» **PROBLEM TO SOLVE**:
Reply with one number: the count of lines in the listing that contain the string "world".
==================================================
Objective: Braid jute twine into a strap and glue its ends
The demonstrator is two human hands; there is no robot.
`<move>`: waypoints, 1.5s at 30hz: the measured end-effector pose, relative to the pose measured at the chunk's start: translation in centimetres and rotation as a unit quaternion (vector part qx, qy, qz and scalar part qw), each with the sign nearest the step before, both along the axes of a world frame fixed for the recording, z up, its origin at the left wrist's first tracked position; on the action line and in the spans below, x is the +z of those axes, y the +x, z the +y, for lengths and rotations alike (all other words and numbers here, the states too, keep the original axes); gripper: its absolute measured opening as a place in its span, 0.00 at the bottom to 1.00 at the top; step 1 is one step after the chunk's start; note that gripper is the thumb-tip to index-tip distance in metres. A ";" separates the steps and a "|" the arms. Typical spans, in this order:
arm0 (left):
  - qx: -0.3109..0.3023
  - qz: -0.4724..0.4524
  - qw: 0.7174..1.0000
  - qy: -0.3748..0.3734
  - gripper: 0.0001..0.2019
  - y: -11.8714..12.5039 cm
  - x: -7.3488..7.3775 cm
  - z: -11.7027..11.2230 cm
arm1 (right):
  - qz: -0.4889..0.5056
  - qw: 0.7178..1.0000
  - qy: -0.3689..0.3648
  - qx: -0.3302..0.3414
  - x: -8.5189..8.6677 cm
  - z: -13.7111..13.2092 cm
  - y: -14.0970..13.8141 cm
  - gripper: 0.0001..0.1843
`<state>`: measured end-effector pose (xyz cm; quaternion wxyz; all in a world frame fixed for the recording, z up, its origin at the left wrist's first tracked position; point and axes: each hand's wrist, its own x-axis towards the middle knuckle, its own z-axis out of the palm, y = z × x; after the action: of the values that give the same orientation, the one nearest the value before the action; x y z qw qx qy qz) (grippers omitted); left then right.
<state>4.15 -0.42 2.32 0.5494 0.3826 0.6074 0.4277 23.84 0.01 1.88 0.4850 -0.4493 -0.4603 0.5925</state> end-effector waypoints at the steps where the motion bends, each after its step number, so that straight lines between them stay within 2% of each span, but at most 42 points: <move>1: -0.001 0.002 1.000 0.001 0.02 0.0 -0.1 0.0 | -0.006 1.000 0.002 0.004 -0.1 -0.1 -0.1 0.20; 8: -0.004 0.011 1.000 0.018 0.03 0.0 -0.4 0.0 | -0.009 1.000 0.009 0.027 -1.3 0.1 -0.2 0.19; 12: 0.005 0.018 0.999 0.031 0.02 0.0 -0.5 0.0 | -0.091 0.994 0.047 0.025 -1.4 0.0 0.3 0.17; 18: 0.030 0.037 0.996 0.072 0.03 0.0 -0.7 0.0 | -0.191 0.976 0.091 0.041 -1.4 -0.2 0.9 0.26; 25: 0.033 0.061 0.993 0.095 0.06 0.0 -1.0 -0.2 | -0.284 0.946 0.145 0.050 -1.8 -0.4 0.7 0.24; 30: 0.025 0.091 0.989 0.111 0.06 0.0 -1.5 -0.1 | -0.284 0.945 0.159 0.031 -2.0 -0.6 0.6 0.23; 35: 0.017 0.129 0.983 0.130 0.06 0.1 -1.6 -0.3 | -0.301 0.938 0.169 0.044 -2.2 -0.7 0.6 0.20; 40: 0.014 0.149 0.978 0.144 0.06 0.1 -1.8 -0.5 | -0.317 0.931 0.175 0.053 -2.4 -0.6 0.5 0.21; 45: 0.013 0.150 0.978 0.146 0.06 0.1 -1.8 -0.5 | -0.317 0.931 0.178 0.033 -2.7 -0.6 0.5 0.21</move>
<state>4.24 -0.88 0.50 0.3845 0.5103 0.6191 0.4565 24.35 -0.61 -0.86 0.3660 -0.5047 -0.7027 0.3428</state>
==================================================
» **EXPECTED ANSWER**:
2